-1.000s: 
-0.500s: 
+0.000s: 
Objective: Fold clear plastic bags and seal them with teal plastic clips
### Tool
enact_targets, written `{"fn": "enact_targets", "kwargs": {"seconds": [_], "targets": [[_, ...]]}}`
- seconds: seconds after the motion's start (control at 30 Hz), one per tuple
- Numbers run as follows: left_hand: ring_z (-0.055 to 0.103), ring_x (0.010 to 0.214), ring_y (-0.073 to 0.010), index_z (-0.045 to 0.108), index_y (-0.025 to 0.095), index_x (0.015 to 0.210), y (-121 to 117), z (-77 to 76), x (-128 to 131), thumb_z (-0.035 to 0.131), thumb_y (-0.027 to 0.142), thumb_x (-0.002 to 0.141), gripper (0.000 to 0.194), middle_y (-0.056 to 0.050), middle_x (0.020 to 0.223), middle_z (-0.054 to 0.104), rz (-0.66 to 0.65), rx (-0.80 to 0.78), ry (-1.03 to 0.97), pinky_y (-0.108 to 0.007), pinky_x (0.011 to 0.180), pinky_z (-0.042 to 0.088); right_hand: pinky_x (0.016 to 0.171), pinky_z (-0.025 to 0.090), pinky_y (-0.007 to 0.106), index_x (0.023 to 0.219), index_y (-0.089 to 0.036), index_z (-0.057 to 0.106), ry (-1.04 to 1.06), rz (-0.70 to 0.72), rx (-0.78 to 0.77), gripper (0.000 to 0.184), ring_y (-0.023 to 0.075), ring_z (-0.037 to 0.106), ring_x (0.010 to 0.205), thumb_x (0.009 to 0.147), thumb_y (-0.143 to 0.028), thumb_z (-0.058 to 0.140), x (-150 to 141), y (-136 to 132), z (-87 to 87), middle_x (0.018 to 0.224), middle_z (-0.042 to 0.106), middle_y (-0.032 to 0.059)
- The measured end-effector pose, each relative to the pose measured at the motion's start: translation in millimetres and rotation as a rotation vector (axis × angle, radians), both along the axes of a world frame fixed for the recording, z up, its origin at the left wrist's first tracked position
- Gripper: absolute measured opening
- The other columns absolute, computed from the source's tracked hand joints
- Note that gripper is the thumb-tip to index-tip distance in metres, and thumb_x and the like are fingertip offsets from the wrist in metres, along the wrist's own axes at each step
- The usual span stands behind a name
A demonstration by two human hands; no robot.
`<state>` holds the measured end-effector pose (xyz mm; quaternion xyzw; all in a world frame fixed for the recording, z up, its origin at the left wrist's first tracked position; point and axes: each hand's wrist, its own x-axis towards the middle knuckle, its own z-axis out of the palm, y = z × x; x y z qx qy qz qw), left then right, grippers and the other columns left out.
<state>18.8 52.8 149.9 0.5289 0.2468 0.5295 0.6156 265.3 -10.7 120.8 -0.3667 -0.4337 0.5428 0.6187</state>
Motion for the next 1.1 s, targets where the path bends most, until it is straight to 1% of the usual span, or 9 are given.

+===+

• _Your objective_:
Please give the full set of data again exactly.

• _Task result_:
-1.000s: 
-0.500s: 
+0.000s: 
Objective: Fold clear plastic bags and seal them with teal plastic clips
### Tool
enact_targets, written `{"fn": "enact_targets", "kwargs": {"seconds": [_], "targets": [[_, ...]]}}`
- seconds: seconds after the motion's start (control at 30 Hz), one per tuple
- Numbers run as follows: left_hand: ring_z (-0.055 to 0.103), ring_x (0.010 to 0.214), ring_y (-0.073 to 0.010), index_z (-0.045 to 0.108), index_y (-0.025 to 0.095), index_x (0.015 to 0.210), y (-121 to 117), z (-77 to 76), x (-128 to 131), thumb_z (-0.035 to 0.131), thumb_y (-0.027 to 0.142), thumb_x (-0.002 to 0.141), gripper (0.000 to 0.194), middle_y (-0.056 to 0.050), middle_x (0.020 to 0.223), middle_z (-0.054 to 0.104), rz (-0.66 to 0.65), rx (-0.80 to 0.78), ry (-1.03 to 0.97), pinky_y (-0.108 to 0.007), pinky_x (0.011 to 0.180), pinky_z (-0.042 to 0.088); right_hand: pinky_x (0.016 to 0.171), pinky_z (-0.025 to 0.090), pinky_y (-0.007 to 0.106), index_x (0.023 to 0.219), index_y (-0.089 to 0.036), index_z (-0.057 to 0.106), ry (-1.04 to 1.06), rz (-0.70 to 0.72), rx (-0.78 to 0.77), gripper (0.000 to 0.184), ring_y (-0.023 to 0.075), ring_z (-0.037 to 0.106), ring_x (0.010 to 0.205), thumb_x (0.009 to 0.147), thumb_y (-0.143 to 0.028), thumb_z (-0.058 to 0.140), x (-150 to 141), y (-136 to 132), z (-87 to 87), middle_x (0.018 to 0.224), middle_z (-0.042 to 0.106), middle_y (-0.032 to 0.059)
- The measured end-effector pose, each relative to the pose measured at the motion's start: translation in millimetres and rotation as a rotation vector (axis × angle, radians), both along the axes of a world frame fixed for the recording, z up, its origin at the left wrist's first tracked position
- Gripper: absolute measured opening
- The other columns absolute, computed from the source's tracked hand joints
- Note that gripper is the thumb-tip to index-tip distance in metres, and thumb_x and the like are fingertip offsets from the wrist in metres, along the wrist's own axes at each step
- The usual span stands behind a name
A demonstration by two human hands; no robot.
`<state>` holds the measured end-effector pose (xyz mm; quaternion xyzw; all in a world frame fixed for the recording, z up, its origin at the left wrist's first tracked position; point and axes: each hand's wrist, its own x-axis towards the middle knuckle, its own z-axis out of the palm, y = z × x; x y z qx qy qz qw), left then right, grippers and the other columns left out.
<state>18.8 52.8 149.9 0.5289 0.2468 0.5295 0.6156 265.3 -10.7 120.8 -0.3667 -0.4337 0.5428 0.6187</state>
Motion for the next 1.1 s, targets where the path bends most, until it is straight to 1% of the usual span, or 9 are given.

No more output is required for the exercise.